The final report into CAMHS was published by the Mental Health Commission on 26 July 2023 and the HSE accepts those findings. Together with the Maskey report and the findings from HSE commissioned audits on prescribing practices, adherence to the CAMHS operational guidelines and service user experiences, these findings are directly contributing to the HSE’s programme of work to improve services.

The commission’s report has 49 recommendations for continued service improvement. Many of these recommendations are already being progressed as part of our implementation of Sharing the Vision and the Maskey report recommendations.

The commission has raised general concerns about the provision of CAMHS and specific concerns regarding children and young people within our care. I can assure the committee that the HSE has taken these concerns very seriously. Any specific concerns raised were promptly addressed.

There are no children or young people lost to follow-up care and there are currently no active concerns with regard to these cases. If any parent or young person has concerns about their care, they should in the first instance contact their CAMHS team and key worker.

The HSE has completed a review of open cases that have not been seen in the past six months by their CAMHS teams and those who have been prescribed neuroleptic medication. Some 576 cases out of an overall caseload of 20,000 were identified. Contact has been made with all those concerned to ensure they are receiving appropriate care, reflective of their current and future needs.

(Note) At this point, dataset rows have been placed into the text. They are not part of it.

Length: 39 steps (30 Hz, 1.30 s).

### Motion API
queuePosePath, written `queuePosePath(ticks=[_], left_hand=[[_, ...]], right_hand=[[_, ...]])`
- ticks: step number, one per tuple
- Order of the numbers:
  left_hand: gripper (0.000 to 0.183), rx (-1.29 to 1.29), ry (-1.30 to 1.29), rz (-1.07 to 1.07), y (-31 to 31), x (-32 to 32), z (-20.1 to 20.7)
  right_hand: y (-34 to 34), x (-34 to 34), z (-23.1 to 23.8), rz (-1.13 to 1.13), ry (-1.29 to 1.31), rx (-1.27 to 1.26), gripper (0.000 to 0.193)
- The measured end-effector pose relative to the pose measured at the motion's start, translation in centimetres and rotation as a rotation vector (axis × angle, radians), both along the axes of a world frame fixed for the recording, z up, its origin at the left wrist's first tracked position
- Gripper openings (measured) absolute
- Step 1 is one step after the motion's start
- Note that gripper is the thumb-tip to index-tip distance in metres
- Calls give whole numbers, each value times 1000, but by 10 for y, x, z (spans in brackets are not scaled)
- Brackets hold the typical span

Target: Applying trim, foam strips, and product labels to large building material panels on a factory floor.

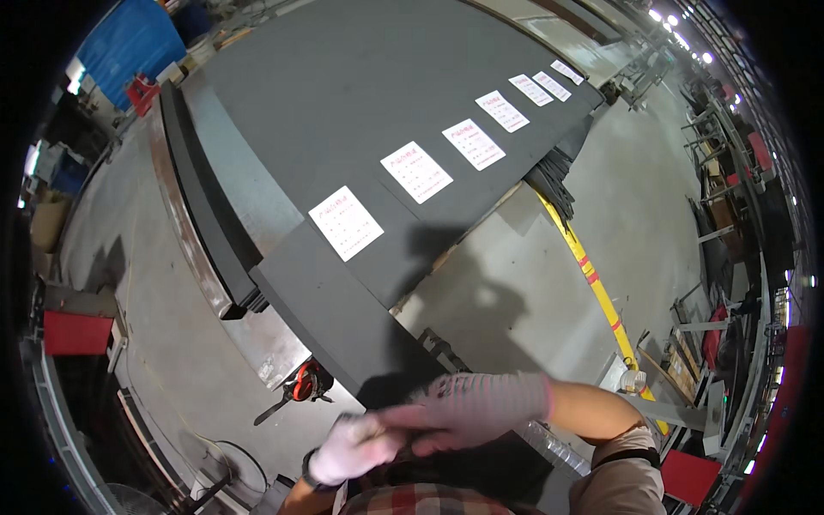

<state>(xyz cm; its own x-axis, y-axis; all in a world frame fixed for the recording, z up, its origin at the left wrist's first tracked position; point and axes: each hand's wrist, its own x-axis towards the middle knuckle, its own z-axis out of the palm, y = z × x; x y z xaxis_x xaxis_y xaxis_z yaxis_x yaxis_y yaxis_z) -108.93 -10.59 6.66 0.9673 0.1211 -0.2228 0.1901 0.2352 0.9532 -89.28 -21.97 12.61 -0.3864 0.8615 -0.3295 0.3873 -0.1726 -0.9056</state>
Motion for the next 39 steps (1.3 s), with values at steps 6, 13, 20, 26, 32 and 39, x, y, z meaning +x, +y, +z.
queuePosePath(ticks=[6,13,20,26,32,39], left_hand=[[35,376,285,110,4,-83,-95],[38,-383,-38,52,-62,-48,-259],[32,-29,223,-19,-36,-88,-234],[20,475,69,405,-31,-48,-68],[27,468,178,535,-50,-26,-60],[51,-338,399,405,-44,-41,-119]], right_hand=[[-31,77,-106,-183,-429,-244,36],[-64,33,-214,-650,-166,-36,46],[-37,-106,-110,-559,-855,276,57],[-45,-112,-109,-765,-812,338,60],[-21,-53,-47,-151,-343,309,23],[-54,35,-142,-354,-652,-58,17]])
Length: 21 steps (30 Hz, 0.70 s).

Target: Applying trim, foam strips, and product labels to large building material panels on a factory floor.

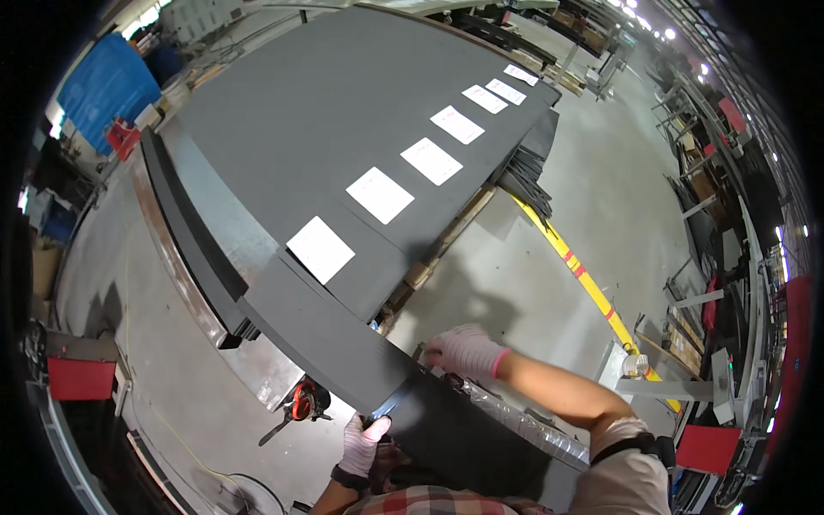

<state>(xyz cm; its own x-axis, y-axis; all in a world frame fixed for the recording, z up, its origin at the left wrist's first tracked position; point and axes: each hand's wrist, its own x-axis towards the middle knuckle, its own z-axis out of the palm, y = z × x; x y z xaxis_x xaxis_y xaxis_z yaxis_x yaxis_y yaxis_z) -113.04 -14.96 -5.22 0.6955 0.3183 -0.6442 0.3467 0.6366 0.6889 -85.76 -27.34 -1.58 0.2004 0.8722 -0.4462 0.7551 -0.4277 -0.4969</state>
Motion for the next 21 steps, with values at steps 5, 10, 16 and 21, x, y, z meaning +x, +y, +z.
queuePosePath(ticks=[5,10,16,21], left_hand=[[57,-3,-169,-2,25,29,32],[81,902,174,-738,1,1,32],[82,-353,11,101,19,50,62],[86,356,104,-350,-27,5,35]], right_hand=[[-40,-1,-48,-534,216,-81,65],[21,-14,43,158,77,-492,100],[30,-33,10,-108,185,-377,114],[29,-35,42,386,54,-840,114]])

Medication is a key component of the recovery focused care plan of some of the children in the service. The audit of prescribing practice conducted in response to the Maskey report did not find evidence of over-prescribing. While areas for continued improvement were identified, the audit concluded that for all but one of the standards, compliance exceeded 90%.

The HSE is now moving to consolidate and expand our overall child and youth mental health improvement programme. This programme will address recommendations in the commission’s report, as well our national CAMHS audits. It will further build capacity within our CAMHS teams, in tandem with a continued focus on early intervention and upstream youth mental health services. It will also prioritise the need for a fit-for-purpose IT infrastructure and modern premises and support CAMHS teams to operate on the basis of a shared governance model where each clinician works to the full scope of their practice. We will have a focus on innovation, consistent clinical models and maximising telehealth to optimise access to care.

Sustained improvement of services will need a co-ordinated response involving all aspects of the service, directed by national mental health policy and supported by multi-annual investment. Within the HSE, the programme will be led by the assistant national director and national clinical lead for child and youth mental health. Since their appointment, my colleagues here today have worked to finalise and prepare a detailed plan for the delivery of this improvement programme, which will provide a comprehensive response to findings in the commission’s report.

Youth mental health will continue to be a key priority for the HSE. The Sharing the Vision implementation plan 2022-2024 provides a three-year roadmap for the continued development of mental health services. The HSE’s work to deliver Sharing the Vision is driven by a strong outcomes focus and a commitment to report on progress in an open way, including the online publication of quarterly status reports.

It is welcome that the commission’s report highlights that many people and their families have received excellent care and treatment, often within the limited resources of CAMHS teams, and that many teams have been innovative in trying to mitigate risk. The HSE looks forward to working with the commission to highlight good practice so that learning can be shared throughout the service.